My input dataframe looks like this:
+----------+-------+-------+
| timestamp| weight| id|
+----------+-------+-------+
|01-01-2022| 123| abc123|
|02-02-2022| 456| def456|
|03-03-2022| 789| ghi789|
+----------+-------+-------+
The goal is to write this dataframe records into an .json file with the following format
{"summaries":[{"id":"abc123","timestamp":"01-01-2022","weight":123},{"id":"def456","timestamp":"02-02-2022","weight":456},{"id":"ghi789","timestamp":"03-03-2022","weight":789}],"status":200}
Therefore I want my dataframe to come out like this in order to write it to the json file:
+--------------------------------------------------------+-------+
| summaries| status|
+--------------------------------------------------------+-------+
|[{"timestamp":"01-01-2022", "weight":123, "id":"abc123"},
{"timestamp":"01-01-2022", "weight":456, "id":"def456"},
{"timestamp":"01-01-2022", "weight":789, "id":"ghi789"}} | 200|
+--------------------------------------------------------+--------+
I've created a starting point of my dataframe:
data = [('01-01-2022', 123, 'abc123'), ('02-02-2022', 456, 'def456'), ('03-03-2022', 789, 'ghi789')]

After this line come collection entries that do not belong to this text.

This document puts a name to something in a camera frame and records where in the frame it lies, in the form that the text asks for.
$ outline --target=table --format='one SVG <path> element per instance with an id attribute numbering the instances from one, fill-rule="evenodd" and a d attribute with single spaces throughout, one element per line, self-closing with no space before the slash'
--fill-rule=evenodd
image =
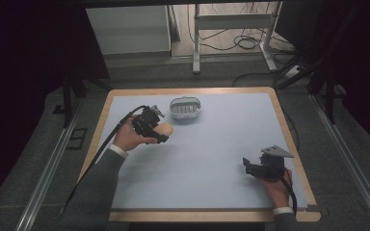
<path id="1" fill-rule="evenodd" d="M 317 221 L 320 219 L 320 212 L 317 211 L 317 203 L 315 201 L 308 180 L 305 176 L 304 168 L 300 160 L 300 156 L 296 150 L 295 144 L 289 132 L 287 123 L 282 114 L 281 107 L 278 103 L 277 96 L 271 88 L 212 88 L 212 89 L 152 89 L 152 90 L 112 90 L 110 91 L 105 102 L 102 114 L 98 121 L 92 143 L 85 163 L 83 164 L 81 175 L 85 172 L 90 162 L 92 161 L 97 147 L 100 145 L 100 136 L 104 129 L 106 119 L 108 117 L 110 107 L 114 96 L 135 96 L 135 95 L 190 95 L 190 94 L 230 94 L 230 93 L 267 93 L 269 94 L 274 106 L 277 120 L 279 122 L 282 134 L 287 143 L 288 151 L 295 156 L 293 158 L 294 167 L 298 173 L 300 183 L 303 186 L 304 195 L 307 200 L 308 208 L 300 209 L 297 213 L 298 221 Z M 270 210 L 243 210 L 243 211 L 129 211 L 116 212 L 112 211 L 110 215 L 111 221 L 168 221 L 168 222 L 264 222 L 272 221 L 273 214 Z"/>

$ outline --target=dark background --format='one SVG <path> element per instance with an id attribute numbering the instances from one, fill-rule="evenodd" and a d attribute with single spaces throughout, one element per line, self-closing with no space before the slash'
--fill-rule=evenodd
<path id="1" fill-rule="evenodd" d="M 319 40 L 345 10 L 336 2 L 314 1 L 318 5 L 284 31 L 295 35 L 291 40 L 299 47 Z M 306 59 L 316 60 L 325 47 L 319 44 Z M 370 134 L 370 2 L 362 4 L 332 60 L 336 83 L 347 91 L 345 106 Z M 39 122 L 45 96 L 62 86 L 64 76 L 84 78 L 77 70 L 109 78 L 83 8 L 0 1 L 0 186 Z"/>

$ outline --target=hand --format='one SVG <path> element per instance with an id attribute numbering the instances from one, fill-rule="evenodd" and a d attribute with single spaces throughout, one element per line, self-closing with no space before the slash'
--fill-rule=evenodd
<path id="1" fill-rule="evenodd" d="M 130 151 L 141 143 L 157 143 L 158 140 L 151 137 L 139 136 L 131 125 L 133 117 L 127 119 L 116 133 L 113 144 L 124 151 Z"/>
<path id="2" fill-rule="evenodd" d="M 283 178 L 290 185 L 290 187 L 293 186 L 290 169 L 285 170 Z M 275 209 L 280 207 L 289 207 L 288 201 L 290 194 L 287 188 L 280 180 L 270 181 L 258 177 L 256 177 L 256 179 L 263 184 L 264 189 L 266 190 L 266 194 L 272 200 L 273 207 Z"/>

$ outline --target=gray floor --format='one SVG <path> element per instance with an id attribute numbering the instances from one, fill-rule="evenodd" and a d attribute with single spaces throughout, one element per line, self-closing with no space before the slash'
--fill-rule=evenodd
<path id="1" fill-rule="evenodd" d="M 167 57 L 125 59 L 125 65 L 109 58 L 111 80 L 105 81 L 116 89 L 149 88 L 207 88 L 232 87 L 233 80 L 246 73 L 266 73 L 267 67 L 260 55 L 238 57 L 203 57 L 201 74 L 192 74 L 191 59 Z M 235 87 L 271 86 L 273 75 L 252 74 Z M 303 222 L 303 230 L 370 230 L 370 208 L 359 192 L 357 184 L 341 158 L 326 126 L 317 113 L 314 102 L 305 91 L 308 79 L 278 92 L 279 101 L 293 120 L 298 136 L 292 135 L 310 186 L 322 214 L 318 222 Z M 42 201 L 31 230 L 53 230 L 60 217 L 68 194 L 77 180 L 93 132 L 100 116 L 107 92 L 86 82 L 89 94 L 83 104 L 74 129 L 87 129 L 79 148 L 79 140 L 70 140 L 59 162 L 53 181 Z M 63 115 L 54 115 L 57 105 L 63 105 L 61 90 L 47 96 L 45 111 L 33 137 L 19 161 L 0 189 L 0 230 L 14 230 L 40 178 L 45 164 L 63 132 Z M 370 136 L 335 100 L 336 126 L 353 151 L 362 172 L 370 182 Z M 128 223 L 111 223 L 108 230 L 127 230 Z M 266 230 L 275 230 L 272 223 Z"/>

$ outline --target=white panel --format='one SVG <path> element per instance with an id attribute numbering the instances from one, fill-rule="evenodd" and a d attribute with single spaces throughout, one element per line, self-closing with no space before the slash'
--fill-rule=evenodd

columns = ["timestamp", "weight", "id"]
df = spark.createDataFrame(data, columns)
I have 2 strategies that I tried
1.
dfConvert = (df.withColumn("summaries", struct("timestamp", "weight", "id")))
However, from there I have difficulties on how to concatenate the records in one record, and adding the 'status' column.
2.
# make rows from the dataframe
rows = df.rdd.map(lambda row: row.asDict()).collect()#print(rows)
dfConvert = spark.createDataFrame([(rows, "200")],["summaries", "status"])
However, with this strategy I am writing to the memory, which I want to avoid, as later on in the process I will have large data sets and this code is less-performant than the withColumn
method.
NOTE:
The groupBy
method won't work, because i will have duplicated records in each of the columns
Then the writing is going successfully
dfConvert.write.format('json').mode("overwrite").save("MyDocuments/write_path")